→ What you should do
Retype the complete listing without any change.
'''
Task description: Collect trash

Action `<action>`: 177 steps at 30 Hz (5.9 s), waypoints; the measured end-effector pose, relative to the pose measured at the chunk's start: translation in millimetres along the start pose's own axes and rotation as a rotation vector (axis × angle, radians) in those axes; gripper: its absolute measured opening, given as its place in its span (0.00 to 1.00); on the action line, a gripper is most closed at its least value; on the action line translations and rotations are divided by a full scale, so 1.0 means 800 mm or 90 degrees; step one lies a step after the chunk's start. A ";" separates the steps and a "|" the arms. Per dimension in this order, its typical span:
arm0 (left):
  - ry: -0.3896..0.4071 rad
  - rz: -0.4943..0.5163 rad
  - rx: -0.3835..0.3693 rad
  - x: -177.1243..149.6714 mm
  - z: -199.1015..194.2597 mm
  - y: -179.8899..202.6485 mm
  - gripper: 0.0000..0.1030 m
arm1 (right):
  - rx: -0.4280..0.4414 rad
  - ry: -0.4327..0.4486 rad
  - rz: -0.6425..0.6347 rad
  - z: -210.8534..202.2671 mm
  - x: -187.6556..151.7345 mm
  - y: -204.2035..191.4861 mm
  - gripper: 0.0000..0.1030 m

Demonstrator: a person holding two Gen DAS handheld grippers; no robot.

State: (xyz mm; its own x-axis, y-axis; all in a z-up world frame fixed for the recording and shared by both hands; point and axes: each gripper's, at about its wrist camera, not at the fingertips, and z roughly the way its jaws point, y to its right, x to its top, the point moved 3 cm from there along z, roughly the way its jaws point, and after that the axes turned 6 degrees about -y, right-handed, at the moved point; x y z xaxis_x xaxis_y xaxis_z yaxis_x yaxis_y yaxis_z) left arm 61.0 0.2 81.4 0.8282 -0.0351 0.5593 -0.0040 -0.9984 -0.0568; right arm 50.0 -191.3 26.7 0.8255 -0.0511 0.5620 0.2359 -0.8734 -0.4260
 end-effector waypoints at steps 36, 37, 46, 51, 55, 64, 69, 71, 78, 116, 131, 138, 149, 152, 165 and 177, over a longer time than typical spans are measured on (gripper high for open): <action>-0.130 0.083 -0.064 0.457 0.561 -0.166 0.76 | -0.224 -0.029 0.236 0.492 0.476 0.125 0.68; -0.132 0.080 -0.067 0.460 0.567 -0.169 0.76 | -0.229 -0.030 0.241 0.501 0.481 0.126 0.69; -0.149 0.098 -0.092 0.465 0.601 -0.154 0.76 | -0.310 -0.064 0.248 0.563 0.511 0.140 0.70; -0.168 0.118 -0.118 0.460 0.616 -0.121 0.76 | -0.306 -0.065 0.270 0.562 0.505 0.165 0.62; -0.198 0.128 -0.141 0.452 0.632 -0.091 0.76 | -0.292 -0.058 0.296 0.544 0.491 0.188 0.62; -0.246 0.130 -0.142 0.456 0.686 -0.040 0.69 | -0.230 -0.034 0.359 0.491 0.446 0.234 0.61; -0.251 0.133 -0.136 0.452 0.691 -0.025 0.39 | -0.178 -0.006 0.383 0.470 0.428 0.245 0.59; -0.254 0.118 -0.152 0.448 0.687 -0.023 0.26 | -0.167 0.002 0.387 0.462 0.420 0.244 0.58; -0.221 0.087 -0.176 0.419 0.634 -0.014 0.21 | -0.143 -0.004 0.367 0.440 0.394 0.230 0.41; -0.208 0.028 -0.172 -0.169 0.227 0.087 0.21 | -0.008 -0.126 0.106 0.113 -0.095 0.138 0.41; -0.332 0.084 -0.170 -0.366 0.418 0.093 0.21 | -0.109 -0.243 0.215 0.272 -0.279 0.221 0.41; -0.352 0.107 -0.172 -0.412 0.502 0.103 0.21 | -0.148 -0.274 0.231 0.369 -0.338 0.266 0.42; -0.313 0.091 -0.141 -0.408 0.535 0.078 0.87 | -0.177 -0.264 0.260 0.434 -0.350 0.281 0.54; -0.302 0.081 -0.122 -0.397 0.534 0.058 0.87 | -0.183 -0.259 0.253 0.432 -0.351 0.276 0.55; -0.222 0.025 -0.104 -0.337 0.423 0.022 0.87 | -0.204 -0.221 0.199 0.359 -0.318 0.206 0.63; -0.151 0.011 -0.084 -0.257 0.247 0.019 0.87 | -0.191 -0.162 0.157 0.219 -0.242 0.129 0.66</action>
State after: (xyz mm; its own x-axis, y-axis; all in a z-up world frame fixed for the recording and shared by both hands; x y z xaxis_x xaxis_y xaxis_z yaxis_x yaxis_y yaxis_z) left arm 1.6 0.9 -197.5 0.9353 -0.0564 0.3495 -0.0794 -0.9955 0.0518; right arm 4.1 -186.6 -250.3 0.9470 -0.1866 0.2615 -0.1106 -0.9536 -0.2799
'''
→ Response for this exercise
Task description: Collect trash

Action `<action>`: 177 steps at 30 Hz (5.9 s), waypoints; the measured end-effector pose, relative to the pose measured at the chunk's start: translation in millimetres along the start pose's own axes and rotation as a rotation vector (axis × angle, radians) in those axes; gripper: its absolute measured opening, given as its place in its span (0.00 to 1.00); on the action line, a gripper is most closed at its least value; on the action line translations and rotations are divided by a full scale, so 1.0 means 800 mm or 90 degrees; step one lies a step after the chunk's start. A ";" separates the steps and a "|" the arms. Per dimension in this order, its typical span:
arm0 (left):
  - ry: -0.3896..0.4071 rad
  - rz: -0.4943..0.5163 rad
  - rx: -0.3835..0.3693 rad
  - x: -177.1243..149.6714 mm
  - z: -199.1015..194.2597 mm
  - y: -179.8899..202.6485 mm
  - gripper: 0.0000..0.1030 m
arm1 (right):
  - rx: -0.4280..0.4414 rad
  - ry: -0.4327..0.4486 rad
  - rz: -0.6425..0.6347 rad
  - z: -210.8534..202.2671 mm
  - x: -187.6556..151.7345 mm
  - y: -204.2035..191.4861 mm
  - gripper: 0.0000..0.1030 m

Demonstrator: a person holding two Gen DAS handheld grippers; no robot.

State: (xyz mm; its own x-axis, y-axis; all in a z-up world frame fixed for the recording and shared by both hands; point and axes: each gripper's, at about its wrist camera, not at the fingertips, and z roughly the way its jaws point, y to its right, x to its top, the point moved 3 cm from there along z, roughly the way its jaws point, and after that the axes turned 6 degrees about -y, right-handed, at the moved point; x y z xaxis_x xaxis_y xaxis_z yaxis_x yaxis_y yaxis_z) left arm 61.0 0.2 81.4 0.8282 -0.0351 0.5593 -0.0040 -0.9984 -0.0568; right arm 50.0 -191.3 26.7 0.8255 -0.0511 0.5620 0.2359 -0.8734 -0.4260
 end-effector waypoints at steps 36, 37, 46, 51, 55, 64, 69, 71, 78, 116, 131, 138, 149, 152, 165 and 177, over a longer time than typical spans are measured on (gripper high for open): <action>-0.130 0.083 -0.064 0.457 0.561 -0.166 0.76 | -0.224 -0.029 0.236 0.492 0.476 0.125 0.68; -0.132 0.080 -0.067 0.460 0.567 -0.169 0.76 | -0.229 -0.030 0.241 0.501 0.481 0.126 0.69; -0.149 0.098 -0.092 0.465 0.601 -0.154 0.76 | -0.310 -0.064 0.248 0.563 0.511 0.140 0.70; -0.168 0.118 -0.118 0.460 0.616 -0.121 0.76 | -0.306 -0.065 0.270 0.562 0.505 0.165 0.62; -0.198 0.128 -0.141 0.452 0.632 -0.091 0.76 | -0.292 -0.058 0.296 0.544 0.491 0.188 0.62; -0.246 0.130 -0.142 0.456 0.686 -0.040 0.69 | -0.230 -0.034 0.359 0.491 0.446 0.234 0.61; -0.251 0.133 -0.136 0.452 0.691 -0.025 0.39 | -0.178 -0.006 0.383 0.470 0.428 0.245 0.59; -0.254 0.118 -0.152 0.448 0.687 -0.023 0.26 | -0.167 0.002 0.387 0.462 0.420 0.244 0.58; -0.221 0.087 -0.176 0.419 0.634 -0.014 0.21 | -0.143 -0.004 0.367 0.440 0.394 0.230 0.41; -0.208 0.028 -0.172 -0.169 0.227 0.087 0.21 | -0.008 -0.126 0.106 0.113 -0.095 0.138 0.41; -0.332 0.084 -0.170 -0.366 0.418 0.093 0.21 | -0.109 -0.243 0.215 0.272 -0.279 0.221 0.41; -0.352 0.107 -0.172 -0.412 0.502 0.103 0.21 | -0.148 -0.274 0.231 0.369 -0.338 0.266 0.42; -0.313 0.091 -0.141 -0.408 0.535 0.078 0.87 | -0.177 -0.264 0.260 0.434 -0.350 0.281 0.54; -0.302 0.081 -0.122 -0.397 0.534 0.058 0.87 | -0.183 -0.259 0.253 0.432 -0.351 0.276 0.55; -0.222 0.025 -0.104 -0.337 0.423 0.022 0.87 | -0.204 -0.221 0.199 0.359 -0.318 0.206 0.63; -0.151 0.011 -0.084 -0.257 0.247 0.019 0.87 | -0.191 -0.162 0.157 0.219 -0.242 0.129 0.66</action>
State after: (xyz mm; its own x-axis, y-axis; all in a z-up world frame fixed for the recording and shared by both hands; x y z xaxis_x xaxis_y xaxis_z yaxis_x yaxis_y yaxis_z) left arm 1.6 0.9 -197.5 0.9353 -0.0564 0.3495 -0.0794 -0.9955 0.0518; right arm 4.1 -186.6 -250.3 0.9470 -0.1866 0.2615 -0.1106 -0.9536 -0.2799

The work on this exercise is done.